Work order:
Word for word, set down the full listing below.

──────── Stored data

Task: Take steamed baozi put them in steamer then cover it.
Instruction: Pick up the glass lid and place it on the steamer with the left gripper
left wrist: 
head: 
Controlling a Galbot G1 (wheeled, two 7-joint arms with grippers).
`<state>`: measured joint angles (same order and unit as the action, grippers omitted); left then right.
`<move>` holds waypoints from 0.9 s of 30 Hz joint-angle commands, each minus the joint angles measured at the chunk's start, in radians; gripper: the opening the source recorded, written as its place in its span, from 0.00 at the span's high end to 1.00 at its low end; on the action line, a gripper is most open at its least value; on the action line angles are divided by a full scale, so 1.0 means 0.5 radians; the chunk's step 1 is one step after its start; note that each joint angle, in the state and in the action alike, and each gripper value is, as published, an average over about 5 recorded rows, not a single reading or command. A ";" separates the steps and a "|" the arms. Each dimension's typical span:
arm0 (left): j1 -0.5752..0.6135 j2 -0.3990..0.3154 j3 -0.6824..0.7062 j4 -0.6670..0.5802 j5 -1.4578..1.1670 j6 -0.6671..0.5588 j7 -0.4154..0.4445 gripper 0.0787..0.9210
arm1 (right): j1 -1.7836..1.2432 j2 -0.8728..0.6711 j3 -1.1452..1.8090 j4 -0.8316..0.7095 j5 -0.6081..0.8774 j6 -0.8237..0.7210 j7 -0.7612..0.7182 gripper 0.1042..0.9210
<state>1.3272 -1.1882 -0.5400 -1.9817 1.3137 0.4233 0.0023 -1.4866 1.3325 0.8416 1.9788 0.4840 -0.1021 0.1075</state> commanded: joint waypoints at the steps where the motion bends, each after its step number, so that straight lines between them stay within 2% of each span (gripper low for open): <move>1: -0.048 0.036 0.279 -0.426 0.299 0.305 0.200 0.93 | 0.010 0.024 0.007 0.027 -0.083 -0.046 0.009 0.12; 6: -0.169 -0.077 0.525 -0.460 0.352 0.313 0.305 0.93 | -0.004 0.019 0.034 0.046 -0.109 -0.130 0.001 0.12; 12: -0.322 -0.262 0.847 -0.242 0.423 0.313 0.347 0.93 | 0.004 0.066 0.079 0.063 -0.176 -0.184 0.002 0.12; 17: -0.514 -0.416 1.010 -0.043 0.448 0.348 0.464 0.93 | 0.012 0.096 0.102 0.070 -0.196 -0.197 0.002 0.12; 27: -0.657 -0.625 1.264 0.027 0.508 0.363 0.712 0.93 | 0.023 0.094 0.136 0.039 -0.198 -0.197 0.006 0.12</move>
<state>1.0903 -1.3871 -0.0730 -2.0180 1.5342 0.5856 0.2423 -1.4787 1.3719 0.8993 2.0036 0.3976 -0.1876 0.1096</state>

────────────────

Solution:
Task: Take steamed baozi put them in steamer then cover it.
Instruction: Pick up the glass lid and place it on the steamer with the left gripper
left wrist: 
head: 
Controlling a Galbot G1 (wheeled, two 7-joint arms with grippers).
`<state>`: measured joint angles (same order and unit as the action, grippers omitted); left then right.
`<move>` holds waypoints from 0.9 s of 30 Hz joint-angle commands, each minus the joint angles measured at the chunk's start, in radians; gripper: the opening the source recorded, written as its place in its span, from 0.00 at the span's high end to 1.00 at its low end; on the action line, a gripper is most open at its least value; on the action line angles are divided by a full scale, so 1.0 means 0.5 radians; the chunk's step 1 is one step after its start; note that each joint angle, in the state and in the action alike, and each gripper value is, as published, an average over about 5 recorded rows, not a single reading or command. A ";" separates the steps and a "|" the arms. Each dimension's typical span:
arm0 (left): j1 -0.5752..0.6135 j2 -0.3990..0.3154 j3 -0.6824..0.7062 j4 -0.6670..0.5802 j5 -1.4578..1.1670 j6 -0.6671..0.5588 j7 -0.4154..0.4445 gripper 0.0787..0.9210
arm1 (right): j1 -1.7836..1.2432 j2 -0.8728..0.6711 j3 -1.1452..1.8090 j4 -0.8316..0.7095 j5 -0.6081..0.8774 j6 -0.8237..0.7210 j7 -0.7612..0.7182 gripper 0.1042..0.9210
<state>1.3272 -1.1882 -0.5400 -1.9817 1.3137 0.4233 0.0023 -1.4866 1.3325 0.8416 1.9788 0.4840 -0.1021 0.1075</state> commanded: joint waypoints at the steps where the motion bends, each after its step number, so that straight lines between them stay within 2% of each span (gripper low for open): <move>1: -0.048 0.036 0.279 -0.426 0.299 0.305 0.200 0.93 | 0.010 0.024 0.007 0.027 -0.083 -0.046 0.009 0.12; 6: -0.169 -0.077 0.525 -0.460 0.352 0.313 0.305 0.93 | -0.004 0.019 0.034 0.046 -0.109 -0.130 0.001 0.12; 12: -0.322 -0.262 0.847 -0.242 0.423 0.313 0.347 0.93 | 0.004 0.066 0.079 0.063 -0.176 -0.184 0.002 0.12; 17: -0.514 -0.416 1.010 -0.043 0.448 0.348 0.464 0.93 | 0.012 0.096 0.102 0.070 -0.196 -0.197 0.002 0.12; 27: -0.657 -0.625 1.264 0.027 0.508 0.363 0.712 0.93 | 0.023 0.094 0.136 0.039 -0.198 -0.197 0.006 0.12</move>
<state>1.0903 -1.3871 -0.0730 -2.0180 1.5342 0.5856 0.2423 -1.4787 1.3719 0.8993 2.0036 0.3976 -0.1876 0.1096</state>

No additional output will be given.